On Monday investors seized on a downbeat report—the Caixin Purchasing Managers’ Index—as an indication that the manufacturing sector might be slowing faster than government statistics have shown.

That day, China’s benchmark Shanghai composite index fell 6.9 percent to 3,296.66, its lowest level in nearly three months, after triggering a “circuit-breaker” that shut down trading for the day. On Thursday, it plunged another 7 percent, causing the suspension of trading again.

On Thursday night, Shao, wearing a crisp white shirt and blue windbreaker, sat in a McDonald’s reminiscing over his long and turbulent history in Shenzhen.

Since 2008, when he left his hometown in the far-away eastern province of Jiangxi, he has worked as a “production coordinator,” acting as an intermediary between a factory’s suppliers and assembly lines.

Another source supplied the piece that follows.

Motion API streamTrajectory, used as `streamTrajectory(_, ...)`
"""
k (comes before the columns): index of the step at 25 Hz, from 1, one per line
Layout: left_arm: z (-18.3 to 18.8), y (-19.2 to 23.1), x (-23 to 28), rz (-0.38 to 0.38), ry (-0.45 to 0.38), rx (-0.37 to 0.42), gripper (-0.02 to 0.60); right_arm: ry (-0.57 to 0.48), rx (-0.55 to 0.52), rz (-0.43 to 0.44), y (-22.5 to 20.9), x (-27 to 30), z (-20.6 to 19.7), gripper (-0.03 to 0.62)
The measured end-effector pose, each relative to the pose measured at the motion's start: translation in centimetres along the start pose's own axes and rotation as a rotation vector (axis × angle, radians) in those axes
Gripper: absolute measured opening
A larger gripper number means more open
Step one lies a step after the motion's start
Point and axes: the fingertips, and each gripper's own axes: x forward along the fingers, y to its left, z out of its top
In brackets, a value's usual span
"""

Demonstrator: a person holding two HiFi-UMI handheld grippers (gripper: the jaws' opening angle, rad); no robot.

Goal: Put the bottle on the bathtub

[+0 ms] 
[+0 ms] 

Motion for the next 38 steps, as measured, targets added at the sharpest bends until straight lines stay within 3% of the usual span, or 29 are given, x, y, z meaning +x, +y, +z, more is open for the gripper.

For years, he worked seven days a week, 12 hours a day, running constantly between his computer and the factory’s assembly lines. One of his employers produced plastic Winnie the Pooh key chains; another made transformers for laptop charging cords.

When Shao joined G. Credit in 2013, he considered it his lucky break. He earned about $500 per month and had full weekends off, which he would spend in Dongguan with his wife and 5-year-old son. He would cook them dishes from their hometown—spicy stir-fried pork, braised fish with chili peppers—and accompany them on long walks in the park.

“Life was really good—even my relationship with my colleagues was good,” he said.

Then in mid-December, things took a turn for the worse. G. Credit Chairman Liu Chaoqiang called a few dozen high-ranking employees together, Shao among them, and warned them of impending difficulties. The factory was deeply in debt.

He tried to raise their spirits by showing them a clip from a Chinese wartime drama. Shao remembered one line best: “It’s not that we weren’t brave,” one character said. “It’s that we ran out of bullets.”

Things came to a head on December 18, when G. Credit sent an e-mail to employees notifying them that their paychecks were delayed. Workers gathered outside the factory, demanding arrears. Police arrived; Shao’s colleague climbed up, then down from the ledge; and a local government representative promised that the workers would be paid. The protest dispersed about 5:20 p.m., and on Monday, many employees returned to work.

Yet tensions continued to simmer, and erupted into at least three additional protests in following days.